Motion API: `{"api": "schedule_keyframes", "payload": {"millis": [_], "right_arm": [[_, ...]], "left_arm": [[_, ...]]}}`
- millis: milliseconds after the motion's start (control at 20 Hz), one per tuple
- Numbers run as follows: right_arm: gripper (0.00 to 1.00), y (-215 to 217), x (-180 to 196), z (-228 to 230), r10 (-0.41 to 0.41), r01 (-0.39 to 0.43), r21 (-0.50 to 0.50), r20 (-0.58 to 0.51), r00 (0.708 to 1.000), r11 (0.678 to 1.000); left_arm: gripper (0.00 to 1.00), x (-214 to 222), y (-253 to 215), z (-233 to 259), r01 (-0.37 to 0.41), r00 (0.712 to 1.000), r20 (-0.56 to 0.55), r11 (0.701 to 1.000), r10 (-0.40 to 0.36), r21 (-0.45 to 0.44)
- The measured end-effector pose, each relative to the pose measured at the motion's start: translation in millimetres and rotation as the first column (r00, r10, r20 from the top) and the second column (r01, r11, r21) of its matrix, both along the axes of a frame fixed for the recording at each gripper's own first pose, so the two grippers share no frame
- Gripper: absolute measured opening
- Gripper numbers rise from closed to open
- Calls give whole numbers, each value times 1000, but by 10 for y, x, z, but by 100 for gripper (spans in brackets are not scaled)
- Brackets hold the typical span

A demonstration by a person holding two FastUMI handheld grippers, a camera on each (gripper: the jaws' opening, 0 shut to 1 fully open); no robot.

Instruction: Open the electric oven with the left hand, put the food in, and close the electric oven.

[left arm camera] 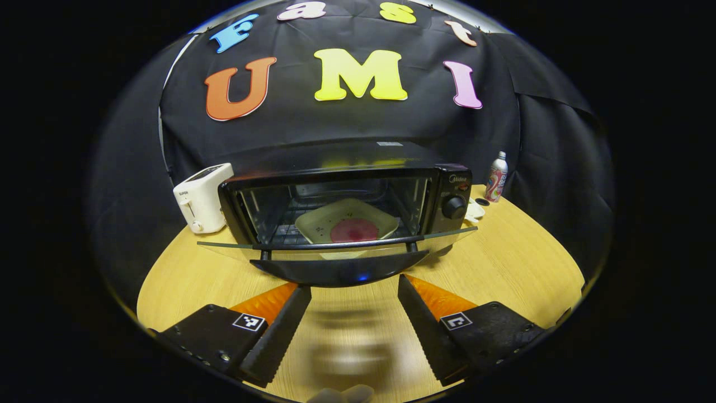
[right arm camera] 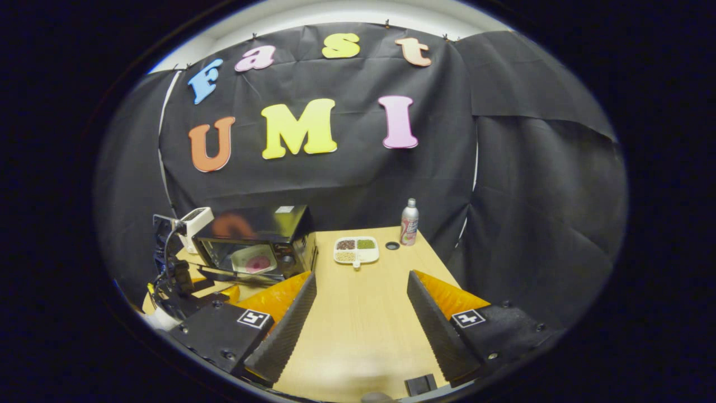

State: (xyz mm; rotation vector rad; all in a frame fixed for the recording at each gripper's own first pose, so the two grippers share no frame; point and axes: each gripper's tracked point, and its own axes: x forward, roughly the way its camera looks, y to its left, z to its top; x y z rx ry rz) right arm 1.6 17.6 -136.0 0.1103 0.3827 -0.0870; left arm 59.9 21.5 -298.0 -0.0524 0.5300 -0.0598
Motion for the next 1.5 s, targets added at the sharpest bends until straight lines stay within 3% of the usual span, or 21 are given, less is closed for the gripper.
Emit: {"api": "schedule_keyframes", "payload": {"millis": [750,1150,1500], "right_arm": [[99,-50,232,35,-16,16,-14,-7,1000,1000],[99,-33,232,52,-13,12,-22,-3,1000,1000],[99,57,150,251,35,-32,-60,44,998,998]], "left_arm": [[97,576,0,181,17,999,49,1000,-17,3],[98,567,25,221,12,998,56,1000,-12,-3],[98,333,58,584,0,994,111,1000,1,-9]]}}
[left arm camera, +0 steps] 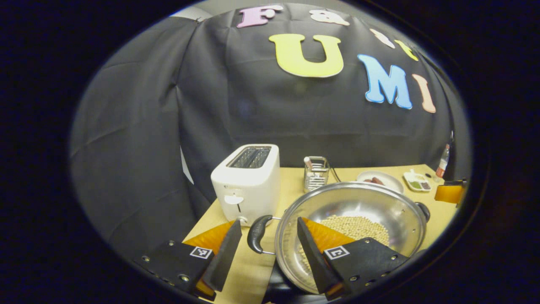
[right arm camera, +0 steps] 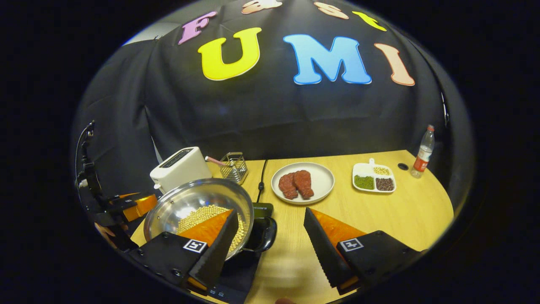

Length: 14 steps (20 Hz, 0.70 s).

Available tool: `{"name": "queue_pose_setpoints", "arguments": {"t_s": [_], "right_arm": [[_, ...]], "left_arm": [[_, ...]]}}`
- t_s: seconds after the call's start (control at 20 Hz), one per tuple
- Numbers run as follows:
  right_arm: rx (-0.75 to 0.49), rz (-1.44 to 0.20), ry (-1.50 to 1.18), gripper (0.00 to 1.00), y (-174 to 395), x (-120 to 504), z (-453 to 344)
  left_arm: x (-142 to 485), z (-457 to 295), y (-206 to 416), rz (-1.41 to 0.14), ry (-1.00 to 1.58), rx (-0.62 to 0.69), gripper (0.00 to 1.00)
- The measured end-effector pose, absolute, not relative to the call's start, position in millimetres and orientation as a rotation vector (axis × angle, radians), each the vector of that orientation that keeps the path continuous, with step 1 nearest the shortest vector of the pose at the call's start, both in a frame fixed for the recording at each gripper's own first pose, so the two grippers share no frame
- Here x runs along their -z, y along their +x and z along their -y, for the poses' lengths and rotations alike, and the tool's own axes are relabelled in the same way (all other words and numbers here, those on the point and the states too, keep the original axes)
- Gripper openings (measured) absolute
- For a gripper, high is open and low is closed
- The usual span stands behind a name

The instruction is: First push the handle of the pot to place it horizontally, then grasp the pot with both hands and set it on the induction cooktop.

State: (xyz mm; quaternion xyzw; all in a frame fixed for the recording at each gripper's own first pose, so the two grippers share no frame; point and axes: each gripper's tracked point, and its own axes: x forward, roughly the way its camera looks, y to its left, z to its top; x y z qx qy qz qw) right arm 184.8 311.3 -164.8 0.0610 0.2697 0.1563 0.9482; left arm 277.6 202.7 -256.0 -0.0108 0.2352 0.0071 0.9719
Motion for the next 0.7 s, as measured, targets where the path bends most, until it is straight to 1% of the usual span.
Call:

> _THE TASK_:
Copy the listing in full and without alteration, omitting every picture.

> _ANSWER SPACE_:
Motion API: `{"api": "schedule_keyframes", "payload": {"millis": [_], "right_arm": [[_, ...]], "left_arm": [[_, ...]]}}`
- millis: milliseconds after the motion's start (control at 20 Hz), one per tuple
- Numbers run as follows: right_arm: gripper (0.00 to 1.00), y (-215 to 217), x (-180 to 196), z (-228 to 230), r10 (-0.41 to 0.41), r01 (-0.39 to 0.43), r21 (-0.50 to 0.50), r20 (-0.58 to 0.51), r00 (0.708 to 1.000), r11 (0.678 to 1.000); left_arm: gripper (0.00 to 1.00), x (-214 to 222), y (-253 to 215), z (-233 to 259), r01 (-0.37 to 0.41), r00 (0.712 to 1.000), r20 (-0.56 to 0.55), r11 (0.701 to 1.000), r10 (-0.40 to 0.36), r21 (-0.45 to 0.44)
- The measured end-effector pose, each relative to the pose measured at the motion's start: translation in millimetres and rotation as the first column (r00, r10, r20 from the top) and the second column (r01, r11, r21) of its matrix, both along the axes of a frame fixed for the recording at each gripper's own first pose, so the two grippers share no frame
- Gripper: absolute measured opening
- Gripper numbers rise from closed to open
- Calls give whole numbers, each value times 1000, but by 10 for y, x, z, but by 100 for gripper (spans in brackets are not scaled)
- Brackets hold the typical span

A demonstration by a person holding two FastUMI handheld grippers, a camera on each (gripper: the jaws' opening, 0 shut to 1 fully open); no robot.

Instruction: Open the electric oven with the left hand, put the food in, and close the electric oven.

[left arm camera] 
[right arm camera] 

State: (xyz mm; rotation vector rad; all in a frame fixed for the recording at each gripper's own first pose, so the two grippers share no frame; point and axes: each gripper's tracked point, and its own axes: x forward, roughly the way its camera looks, y to its left, z to its top; x y z rx ry rz) right arm 1.6 17.6 -136.0 0.1103 0.3827 -0.0870; left arm 59.9 21.5 -298.0 -0.0524 0.5300 -0.0598
Motion for the next 1.5 s, targets added at the sharpest bends until straight lines stay within 3% of the usual span, or 21 are given, less is closed for the gripper.
Emit: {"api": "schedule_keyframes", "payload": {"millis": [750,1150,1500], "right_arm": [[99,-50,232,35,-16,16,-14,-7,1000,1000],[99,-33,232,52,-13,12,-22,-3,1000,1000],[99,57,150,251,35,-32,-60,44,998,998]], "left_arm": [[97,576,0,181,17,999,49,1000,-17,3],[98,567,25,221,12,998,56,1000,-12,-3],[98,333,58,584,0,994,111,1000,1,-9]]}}
[left arm camera, +0 steps] 
[right arm camera, +0 steps] 

Length: 14 steps (20 Hz, 0.70 s).

Available tool: `{"name": "queue_pose_setpoints", "arguments": {"t_s": [_], "right_arm": [[_, ...]], "left_arm": [[_, ...]]}}`
- t_s: seconds after the call's start (control at 20 Hz), one per tuple
- Numbers run as follows:
  right_arm: rx (-0.75 to 0.49), rz (-1.44 to 0.20), ry (-1.50 to 1.18), gripper (0.00 to 1.00), y (-174 to 395), x (-120 to 504), z (-453 to 344)
  left_arm: x (-142 to 485), z (-457 to 295), y (-206 to 416), rz (-1.41 to 0.14), ry (-1.00 to 1.58), rx (-0.62 to 0.69), gripper (0.00 to 1.00)
- The measured end-effector pose, absolute, not relative to the call's start, position in millimetres and orientation as a rotation vector (axis × angle, radians), each the vector of that orientation that keeps the path continuous, with step 1 nearest the shortest vector of the pose at the call's start, both in a frame fixed for the recording at each gripper's own first pose, so the two grippers share no frame
- Here x runs along their -z, y along their +x and z along their -y, for the poses' lengths and rotations alike, and the tool's own axes are relabelled in the same way (all other words and numbers here, those on the point and the states too, keep the original axes)
- Gripper openings (measured) absolute
- For a gripper, high is open and low is closed
- The usual span stands behind a name

The instruction is: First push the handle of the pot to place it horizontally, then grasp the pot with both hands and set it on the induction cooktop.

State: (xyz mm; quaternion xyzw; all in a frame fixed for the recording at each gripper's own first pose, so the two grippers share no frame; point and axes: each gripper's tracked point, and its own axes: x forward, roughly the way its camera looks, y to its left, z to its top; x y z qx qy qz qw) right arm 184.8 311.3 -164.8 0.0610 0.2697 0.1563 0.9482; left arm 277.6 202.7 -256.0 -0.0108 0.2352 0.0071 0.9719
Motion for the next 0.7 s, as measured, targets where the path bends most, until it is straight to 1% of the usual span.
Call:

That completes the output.